▸ The problem: Make an exact copy, from the records below, of the lines from the line containing "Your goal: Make" to the line containing "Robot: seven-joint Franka", both lines included, excluding pictures.

▸ Source information:
========
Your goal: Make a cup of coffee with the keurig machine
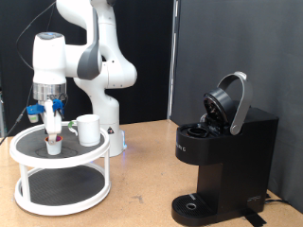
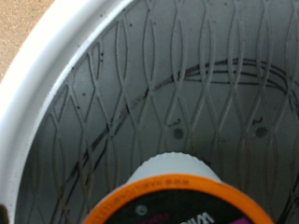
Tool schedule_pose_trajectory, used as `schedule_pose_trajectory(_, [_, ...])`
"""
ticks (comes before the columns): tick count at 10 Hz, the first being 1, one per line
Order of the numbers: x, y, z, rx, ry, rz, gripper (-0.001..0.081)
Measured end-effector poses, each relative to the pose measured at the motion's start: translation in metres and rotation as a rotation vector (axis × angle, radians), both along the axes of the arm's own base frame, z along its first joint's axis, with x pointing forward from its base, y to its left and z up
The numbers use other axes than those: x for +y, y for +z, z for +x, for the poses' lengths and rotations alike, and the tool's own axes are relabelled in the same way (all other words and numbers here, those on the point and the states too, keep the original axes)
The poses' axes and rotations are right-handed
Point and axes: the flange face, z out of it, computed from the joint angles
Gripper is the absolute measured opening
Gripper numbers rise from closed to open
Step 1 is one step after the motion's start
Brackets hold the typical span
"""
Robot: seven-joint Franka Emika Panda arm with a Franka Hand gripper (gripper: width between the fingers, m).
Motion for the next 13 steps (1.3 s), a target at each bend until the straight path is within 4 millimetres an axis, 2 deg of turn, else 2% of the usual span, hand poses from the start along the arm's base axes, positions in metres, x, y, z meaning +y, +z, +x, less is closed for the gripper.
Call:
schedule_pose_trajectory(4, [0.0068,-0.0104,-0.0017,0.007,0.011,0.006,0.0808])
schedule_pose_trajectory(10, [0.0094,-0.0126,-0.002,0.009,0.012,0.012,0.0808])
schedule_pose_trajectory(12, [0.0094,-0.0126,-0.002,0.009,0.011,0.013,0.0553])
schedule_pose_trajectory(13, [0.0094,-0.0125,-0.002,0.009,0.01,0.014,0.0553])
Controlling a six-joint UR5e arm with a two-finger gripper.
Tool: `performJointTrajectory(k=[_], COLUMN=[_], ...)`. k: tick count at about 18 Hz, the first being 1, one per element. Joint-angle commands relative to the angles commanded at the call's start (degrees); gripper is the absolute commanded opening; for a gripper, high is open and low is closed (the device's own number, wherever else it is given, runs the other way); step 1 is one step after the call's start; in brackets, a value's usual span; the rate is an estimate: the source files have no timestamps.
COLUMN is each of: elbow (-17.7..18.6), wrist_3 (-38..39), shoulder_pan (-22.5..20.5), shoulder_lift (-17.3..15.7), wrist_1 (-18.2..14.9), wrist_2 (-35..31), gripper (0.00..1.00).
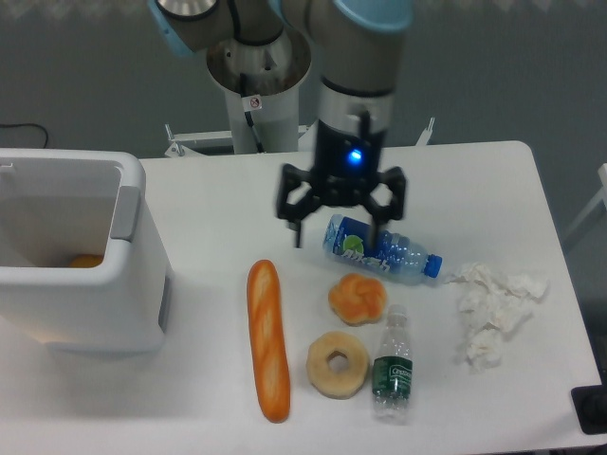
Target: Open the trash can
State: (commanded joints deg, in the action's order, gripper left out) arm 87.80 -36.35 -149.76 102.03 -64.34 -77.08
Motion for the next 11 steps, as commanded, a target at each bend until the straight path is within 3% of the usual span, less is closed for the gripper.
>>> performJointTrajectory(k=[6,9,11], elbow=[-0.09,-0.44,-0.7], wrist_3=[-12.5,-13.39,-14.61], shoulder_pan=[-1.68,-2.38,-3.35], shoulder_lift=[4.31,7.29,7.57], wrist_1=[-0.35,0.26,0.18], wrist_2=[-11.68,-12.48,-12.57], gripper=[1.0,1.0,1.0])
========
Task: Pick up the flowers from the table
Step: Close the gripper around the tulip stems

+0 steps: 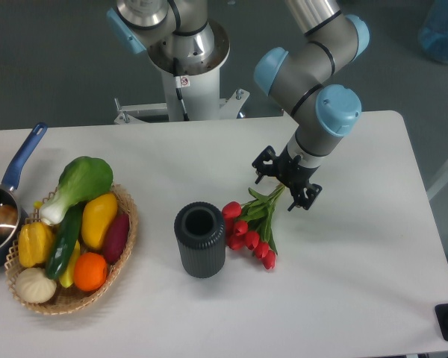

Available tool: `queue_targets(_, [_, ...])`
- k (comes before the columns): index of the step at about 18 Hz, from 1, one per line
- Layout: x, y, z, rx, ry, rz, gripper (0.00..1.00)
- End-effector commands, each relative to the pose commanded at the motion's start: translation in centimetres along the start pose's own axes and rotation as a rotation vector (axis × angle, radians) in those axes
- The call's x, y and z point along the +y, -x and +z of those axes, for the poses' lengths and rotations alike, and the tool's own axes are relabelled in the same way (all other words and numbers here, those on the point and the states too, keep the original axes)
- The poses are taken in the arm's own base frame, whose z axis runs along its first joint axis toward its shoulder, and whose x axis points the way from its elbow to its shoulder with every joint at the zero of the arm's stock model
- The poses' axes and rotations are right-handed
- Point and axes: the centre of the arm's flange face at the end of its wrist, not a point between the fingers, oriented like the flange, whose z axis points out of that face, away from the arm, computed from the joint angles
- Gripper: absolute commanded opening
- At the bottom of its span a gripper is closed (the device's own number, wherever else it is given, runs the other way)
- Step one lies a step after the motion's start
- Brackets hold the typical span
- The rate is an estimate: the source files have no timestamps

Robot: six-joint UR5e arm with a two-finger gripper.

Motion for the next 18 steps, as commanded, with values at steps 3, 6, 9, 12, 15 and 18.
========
▸ Result:
Your goal: Make a cup of coffee with the keurig machine
Tool schedule_pose_trajectory, used as `schedule_pose_trajectory(_, [_, ...])`
"""
ticks (comes before the columns): tick count at 10 Hz, the first being 1, one per line
Order of the numbers: x, y, z, rx, ry, rz, gripper (-0.001..0.081)
Measured end-effector poses, each relative to the pose measured at the motion's start: translation in metres and rotation as a rotation vector (axis × angle, radians), both along the axes of the arm's own base frame, z along its first joint's axis, with x pointing forward from its base, y to its left and z up
The numbers use other axes than those: x for +y, y for +z, z for +x, for the poses' lengths and rotations alike, and the tool's own axes are relabelled in the same way (all other words and numbers here, those on the point and the states too, keep the original axes)
The poses' axes and rotations are right-handed
Point and axes: the flange face, z out of it, computed from the joint angles
Gripper is the absolute measured opening
Gripper numbers rise from closed to open
Step 1 is one step after the motion's start
Brackets hold the typical span
"""
Robot: seven-joint Franka Emika Panda arm with a Franka Hand gripper (gripper: width between the fingers, m).

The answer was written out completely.